Document Type : Research Articles
Department of Applied Medical Chemistry, Medical Research Institute, Medical Research Institute, 165 El-Horreya Avenue, El-Hadara, 21561 Alexandria, Alexandria University, Egypt.
Department of Immunology and Allergy, Medical Research Institute, 165 El-Horreya Avenue, El-Hadara, 21561 Alexandria, Alexandria University, Egypt.
Objective: The present study aimed to investigate the possible role of IL-6 and 1α,25-dihydroxyvitamin D3 (1,25D)
signaling in epithelial-mesenchymal transition (EMT) and stemness in triple-negative breast cancer (TNBC) cell line.
Methods: TNBC cell line, HCC 1806, was treated with IL-6 and 1,25D for three and six days. Also, the role of vitamin
D receptor (VDR) was studied by transfection of TNBC cell line with VDR gene and transfection efficiency was assessed
using Human VDR enzyme-linked immunosorbent assay (ELISA). Changes in E-cadherin gene expression were
analyzed by quantitative real-time PCR (qRT-PCR). Also, changes in CD44+ cells were analyzed by flow cytometry.

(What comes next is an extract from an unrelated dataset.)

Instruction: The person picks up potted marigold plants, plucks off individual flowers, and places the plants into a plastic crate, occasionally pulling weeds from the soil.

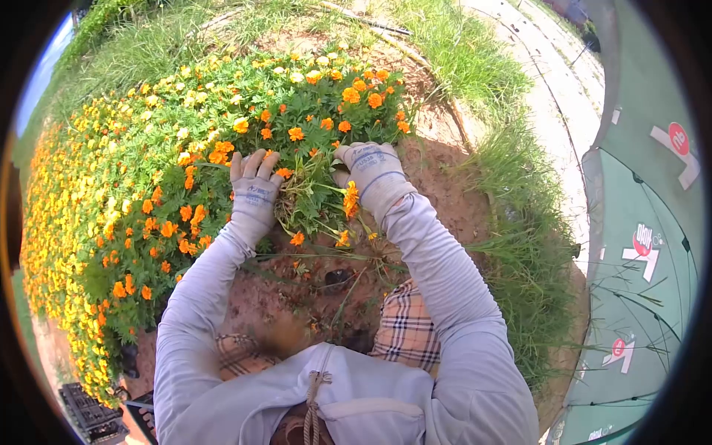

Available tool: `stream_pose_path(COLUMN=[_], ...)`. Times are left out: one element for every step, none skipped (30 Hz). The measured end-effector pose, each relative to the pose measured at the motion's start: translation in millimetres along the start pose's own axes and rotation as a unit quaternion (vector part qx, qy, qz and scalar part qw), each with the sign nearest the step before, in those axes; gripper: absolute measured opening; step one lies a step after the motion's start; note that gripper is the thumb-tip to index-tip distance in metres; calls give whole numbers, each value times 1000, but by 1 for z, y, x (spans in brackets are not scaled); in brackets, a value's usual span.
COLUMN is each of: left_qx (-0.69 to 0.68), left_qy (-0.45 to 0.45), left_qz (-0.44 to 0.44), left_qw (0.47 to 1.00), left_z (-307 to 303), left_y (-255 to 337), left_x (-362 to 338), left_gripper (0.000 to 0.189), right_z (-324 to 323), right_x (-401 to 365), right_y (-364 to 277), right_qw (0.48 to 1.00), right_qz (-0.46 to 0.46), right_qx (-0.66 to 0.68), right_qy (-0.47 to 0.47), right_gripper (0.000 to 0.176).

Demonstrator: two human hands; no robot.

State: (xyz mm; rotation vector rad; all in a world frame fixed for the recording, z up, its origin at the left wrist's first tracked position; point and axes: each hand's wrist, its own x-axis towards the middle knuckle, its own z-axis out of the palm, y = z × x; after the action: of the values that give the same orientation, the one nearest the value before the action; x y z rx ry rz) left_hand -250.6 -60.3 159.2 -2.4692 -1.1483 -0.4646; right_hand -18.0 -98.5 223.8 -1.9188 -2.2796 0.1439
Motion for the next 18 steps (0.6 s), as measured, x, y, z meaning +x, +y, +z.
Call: stream_pose_path(left_qx=[0,-1,0,-2,-3,-4,-13,-15,-18,-20,-19,-21,-22,-23,-20,-14,-9,-6], left_qy=[1,1,29,27,26,26,21,3,-14,-32,-48,-64,-79,-95,-91,-90,-89,-89], left_qz=[-1,-2,1,3,5,7,6,-8,-21,-37,-58,-78,-99,-118,-119,-112,-104,-94], left_qw=[1000,1000,1000,1000,1000,1000,1000,1000,1000,999,997,995,992,988,989,990,991,992], left_z=[0,1,4,3,1,-1,-1,-2,-2,-2,2,2,1,0,4,5,4,-2], left_y=[0,-1,-2,-2,-2,-2,-2,-2,-3,-5,-9,-11,-14,-16,-20,-22,-23,-20], left_x=[0,0,-1,-1,0,1,1,2,2,3,2,2,1,1,0,-1,0,2], left_gripper=[13,13,25,26,27,28,29,30,30,31,37,39,41,43,45,45,45,45], right_z=[0,1,5,12,17,20,23,18,10,0,-17,-38,-58,-61,-59,-56,-43,-34], right_x=[2,3,4,6,7,8,8,9,10,9,0,-13,-28,-35,-41,-42,-35,-29], right_y=[1,1,2,4,4,5,3,4,8,10,9,7,8,-1,-12,-21,-27,-29], right_qw=[999,994,983,978,970,961,952,900,830,744,718,690,722,804,870,919,972,966], right_qz=[18,36,72,55,38,21,18,23,28,31,9,-15,-31,-74,-116,-154,-166,-175], right_qx=[50,101,164,201,237,272,292,416,532,638,673,706,691,588,474,352,151,119], right_qy=[-10,-21,-22,1,26,51,87,127,163,195,177,156,-16,-44,-68,-88,63,145], right_gripper=[36,36,32,29,27,25,18,17,16,16,15,15,15,14,13,12,9,8])
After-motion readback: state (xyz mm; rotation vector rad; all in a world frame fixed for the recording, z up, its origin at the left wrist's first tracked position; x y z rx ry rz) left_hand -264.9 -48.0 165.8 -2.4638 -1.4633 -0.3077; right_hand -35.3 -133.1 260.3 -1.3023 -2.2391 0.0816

Finally, morphological changes were investigated by light microscopy after 6 days. Results: Treatment of HCC1806
cells with IL-6 has no significant effect either on E-cadherin gene expression or CD44+ cells, (p > 0.05). However,
E-cadherin gene expression was significantly up-regulated after treatment with 1,25D for 6 days, (p < 0.05). Also, CD44+
cells were significantly reduced after treatment with 1,25D either for 3 or 6 days, (p < 0.05). Transfection of TNBC
cell line with VDR gene significantly up-regulated VDR protein expression, (p < 0.05). In addition, overexpression of
VDR in TNBC cells and treatment with 1,25D significantly up-regulated E-cadherin gene expression, (p < 0.05) and
reduced CD44+ cells, (p < 0.05). Moreover, transfection with VDR and treatment with a combination of 1,25D and
IL-6 significantly down-regulated E-cadherin gene expression and increased CD44+ cells compared with transfected
cells with VDR treated with 1,25D alone, (p < 0.05). No significant morphological changes were observed in treated
cells, 6 days post-treatment. Conclusion: The presence of IL-6 in the breast tumor microenvironment may impair the
activity of vitamin D3 signaling, limiting its anti-tumor effects in TNBC.